#### Work required:
All entries are to be printed again exactly, with their images omitted.

#### Provided material:
=== Section Start ===

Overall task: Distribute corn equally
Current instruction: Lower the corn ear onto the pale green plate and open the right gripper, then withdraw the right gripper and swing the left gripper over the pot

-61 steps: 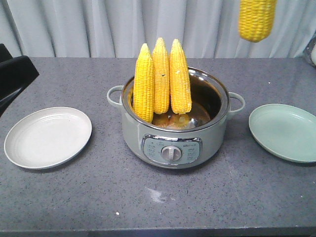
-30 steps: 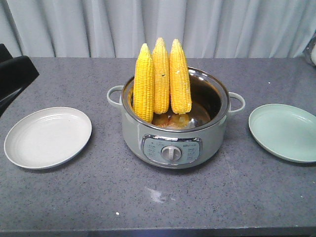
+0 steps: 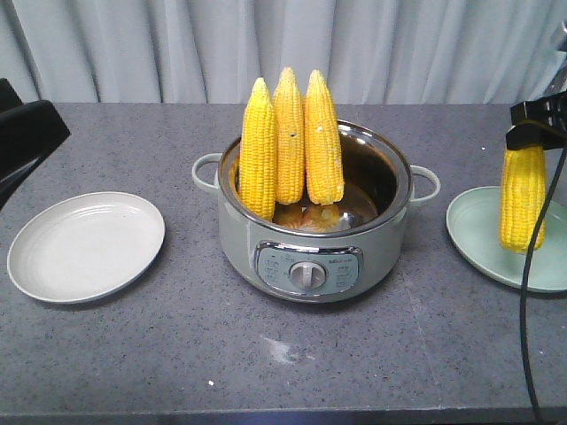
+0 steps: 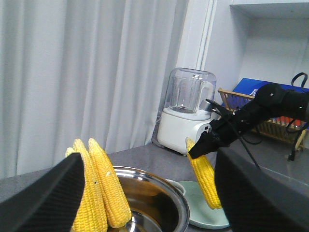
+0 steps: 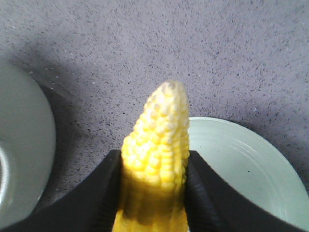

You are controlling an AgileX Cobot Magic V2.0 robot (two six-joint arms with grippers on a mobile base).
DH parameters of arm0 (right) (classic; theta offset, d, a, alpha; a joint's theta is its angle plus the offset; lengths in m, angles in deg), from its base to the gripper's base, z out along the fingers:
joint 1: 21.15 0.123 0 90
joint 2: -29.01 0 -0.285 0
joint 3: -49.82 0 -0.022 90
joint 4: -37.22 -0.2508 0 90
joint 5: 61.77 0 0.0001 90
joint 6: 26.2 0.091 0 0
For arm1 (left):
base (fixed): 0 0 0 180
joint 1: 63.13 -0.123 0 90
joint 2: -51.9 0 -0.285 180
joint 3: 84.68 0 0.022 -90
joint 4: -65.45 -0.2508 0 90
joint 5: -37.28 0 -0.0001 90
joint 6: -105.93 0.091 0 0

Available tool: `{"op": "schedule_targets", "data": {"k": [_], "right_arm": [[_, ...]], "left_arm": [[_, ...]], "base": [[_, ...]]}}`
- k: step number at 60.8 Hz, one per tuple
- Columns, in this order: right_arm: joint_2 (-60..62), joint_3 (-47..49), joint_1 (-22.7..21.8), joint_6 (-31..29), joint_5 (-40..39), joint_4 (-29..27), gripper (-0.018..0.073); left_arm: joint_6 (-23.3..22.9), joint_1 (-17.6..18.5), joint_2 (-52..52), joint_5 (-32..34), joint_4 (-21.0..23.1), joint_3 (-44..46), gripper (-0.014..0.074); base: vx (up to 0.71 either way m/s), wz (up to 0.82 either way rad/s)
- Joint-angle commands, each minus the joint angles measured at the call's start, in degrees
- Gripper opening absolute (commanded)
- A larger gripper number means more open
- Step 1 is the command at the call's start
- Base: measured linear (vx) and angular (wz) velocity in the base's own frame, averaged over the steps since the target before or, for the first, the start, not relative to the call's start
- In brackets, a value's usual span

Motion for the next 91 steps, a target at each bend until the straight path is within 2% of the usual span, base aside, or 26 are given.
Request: {"op": "schedule_targets", "data": {"k": [1, 13, 27, 36, 52, 60, 70, 77, 84, 91], "right_arm": [[1.1, 1.6, -0.4, -0.7, -3.4, -0.4, -0.0004], [-1.0, 1.6, -0.4, -0.7, -3.5, 2.5, 0.0004], [-2.9, 1.6, -0.4, -0.6, -1.7, 2.7, 0.0055], [-3.7, 1.6, -0.4, -0.3, -1.6, 2.7, 0.0148], [-3.7, 1.6, -0.4, 0.5, -2.0, 2.6, 0.0406], [-3.7, 1.6, -0.2, 1.9, -1.2, 2.3, 0.0468], [-3.2, 1.7, -0.2, 3.6, -0.8, 1.8, 0.0465], [-1.3, 1.8, -0.2, 3.8, 0.0, -0.6, 0.0443], [2.5, 1.8, -0.2, 0.0, 0.2, -5.9, 0.0372], [7.3, 1.8, -0.3, -5.3, 2.0, -12.5, 0.0253]], "left_arm": [[-0.7, 0.4, -0.1, 0.6, 2.8, 2.0, 0.0544], [-0.7, 0.4, -0.1, 0.6, 2.8, 2.0, 0.0544], [-0.7, 0.4, -0.1, 0.6, 2.8, 2.0, 0.0544], [-0.7, 0.4, -0.1, 0.7, 2.8, 2.0, 0.0544], [-0.7, 0.4, -0.1, 0.7, 2.8, 2.0, 0.0544], [-0.7, 0.4, -0.1, 0.7, 2.8, 2.0, 0.0544], [-0.7, 0.4, -0.1, 0.6, 2.8, 2.0, 0.0544], [-0.7, 0.4, -0.1, 0.7, 2.8, 2.0, 0.0544], [-0.7, 0.4, -0.1, 0.8, 2.8, 2.0, 0.0544], [-0.7, 0.4, -0.1, 0.8, 2.8, 2.0, 0.0544]], "base": [[0.00, 0.00], [0.00, 0.00], [0.00, 0.00], [0.00, 0.00], [0.00, 0.00], [0.00, 0.00], [0.00, 0.00], [0.00, 0.00], [0.00, 0.00], [0.00, 0.00]]}}
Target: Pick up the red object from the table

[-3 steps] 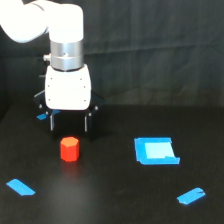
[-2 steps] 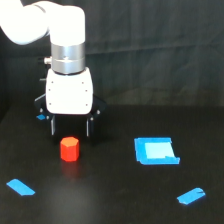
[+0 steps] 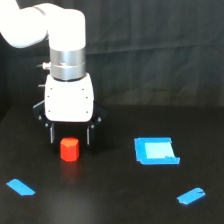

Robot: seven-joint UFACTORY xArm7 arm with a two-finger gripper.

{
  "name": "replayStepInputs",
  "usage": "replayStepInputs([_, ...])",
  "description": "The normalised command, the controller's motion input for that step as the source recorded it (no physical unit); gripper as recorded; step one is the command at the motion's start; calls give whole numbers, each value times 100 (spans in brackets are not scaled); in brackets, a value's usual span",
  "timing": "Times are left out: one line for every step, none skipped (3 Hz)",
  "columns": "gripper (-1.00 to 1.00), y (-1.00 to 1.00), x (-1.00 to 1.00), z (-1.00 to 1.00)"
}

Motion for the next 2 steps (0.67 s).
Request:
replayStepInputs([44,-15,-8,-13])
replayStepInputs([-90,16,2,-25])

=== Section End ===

#### Expected output:
Overall task: Distribute corn equally
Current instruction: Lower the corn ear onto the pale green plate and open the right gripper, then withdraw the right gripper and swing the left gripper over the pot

-61 steps: 
-30 steps: 
+0 steps: 
+0 steps: 
+0 steps: 

You are controlling an AgileX Cobot Magic V2.0 robot (two six-joint arms with grippers on a mobile base).
DH parameters of arm0 (right) (classic; theta offset, d, a, alpha; a joint's theta is its angle plus the offset; lengths in m, angles in deg), from its base to the gripper's base, z out along the fingers:
joint 1: 21.15 0.123 0 90
joint 2: -29.01 0 -0.285 0
joint 3: -49.82 0 -0.022 90
joint 4: -37.22 -0.2508 0 90
joint 5: 61.77 0 0.0001 90
joint 6: 26.2 0.091 0 0
For arm1 (left):
base (fixed): 0 0 0 180
joint 1: 63.13 -0.123 0 90
joint 2: -51.9 0 -0.285 180
joint 3: 84.68 0 0.022 -90
joint 4: -65.45 -0.2508 0 90
joint 5: -37.28 0 -0.0001 90
joint 6: -105.93 0.091 0 0

Available tool: `{"op": "schedule_targets", "data": {"k": [_], "right_arm": [[_, ...]], "left_arm": [[_, ...]], "base": [[_, ...]]}}`
- k: step number at 60.8 Hz, one per tuple
- Columns, in this order: right_arm: joint_2 (-60..62), joint_3 (-47..49), joint_1 (-22.7..21.8), joint_6 (-31..29), joint_5 (-40..39), joint_4 (-29..27), gripper (-0.018..0.073); left_arm: joint_6 (-23.3..22.9), joint_1 (-17.6..18.5), joint_2 (-52..52), joint_5 (-32..34), joint_4 (-21.0..23.1), joint_3 (-44..46), gripper (-0.014..0.074); base: vx (up to 0.71 either way m/s), wz (up to 0.82 either way rad/s)
- Joint-angle commands, each minus the joint angles measured at the call's start, in degrees
- Gripper opening absolute (commanded)
- A larger gripper number means more open
- Step 1 is the command at the call's start
- Base: measured linear (vx) and angular (wz) velocity in the base's own frame, averaged over the steps since the target before or, for the first, the start, not relative to the call's start
- In brackets, a value's usual span

Motion for the next 91 steps, a target at each bend until the straight path is within 2% of the usual span, base aside, or 26 are given.
Request: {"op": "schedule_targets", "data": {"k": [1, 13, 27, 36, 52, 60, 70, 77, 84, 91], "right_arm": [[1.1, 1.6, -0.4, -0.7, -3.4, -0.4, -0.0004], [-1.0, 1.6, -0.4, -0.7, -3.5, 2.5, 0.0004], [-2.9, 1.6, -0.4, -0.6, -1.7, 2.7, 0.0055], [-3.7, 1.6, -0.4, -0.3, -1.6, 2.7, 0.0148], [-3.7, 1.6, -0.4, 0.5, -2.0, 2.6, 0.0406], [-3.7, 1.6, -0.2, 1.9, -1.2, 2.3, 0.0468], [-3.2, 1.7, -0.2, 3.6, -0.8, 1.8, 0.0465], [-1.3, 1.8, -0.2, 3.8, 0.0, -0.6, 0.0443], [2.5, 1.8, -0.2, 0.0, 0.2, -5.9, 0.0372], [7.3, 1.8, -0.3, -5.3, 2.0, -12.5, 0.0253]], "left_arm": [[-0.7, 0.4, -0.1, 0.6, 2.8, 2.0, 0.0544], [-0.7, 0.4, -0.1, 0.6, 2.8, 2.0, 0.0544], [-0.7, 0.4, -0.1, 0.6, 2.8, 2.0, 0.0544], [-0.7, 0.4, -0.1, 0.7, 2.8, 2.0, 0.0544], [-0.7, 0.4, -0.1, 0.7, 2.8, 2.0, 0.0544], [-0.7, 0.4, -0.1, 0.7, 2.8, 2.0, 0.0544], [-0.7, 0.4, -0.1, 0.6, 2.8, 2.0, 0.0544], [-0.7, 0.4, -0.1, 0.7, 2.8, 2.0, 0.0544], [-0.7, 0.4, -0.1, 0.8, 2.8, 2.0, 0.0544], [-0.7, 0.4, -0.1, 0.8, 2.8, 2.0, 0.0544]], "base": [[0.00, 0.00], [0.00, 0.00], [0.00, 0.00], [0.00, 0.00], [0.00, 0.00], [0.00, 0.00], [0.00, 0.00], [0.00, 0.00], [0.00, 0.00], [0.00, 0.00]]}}
Target: Pick up the red object from the table

[-3 steps] 
[-2 steps] 
[+0 steps] 

Robot: seven-joint UFACTORY xArm7 arm with a two-finger gripper.

{
  "name": "replayStepInputs",
  "usage": "replayStepInputs([_, ...])",
  "description": "The normalised command, the controller's motion input for that step as the source recorded it (no physical unit); gripper as recorded; step one is the command at the motion's start; calls give whole numbers, each value times 100 (spans in brackets are not scaled); in brackets, a value's usual span",
  "timing": "Times are left out: one line for every step, none skipped (3 Hz)",
  "columns": "gripper (-1.00 to 1.00), y (-1.00 to 1.00), x (-1.00 to 1.00), z (-1.00 to 1.00)"
}

Motion for the next 2 steps (0.67 s).
Request:
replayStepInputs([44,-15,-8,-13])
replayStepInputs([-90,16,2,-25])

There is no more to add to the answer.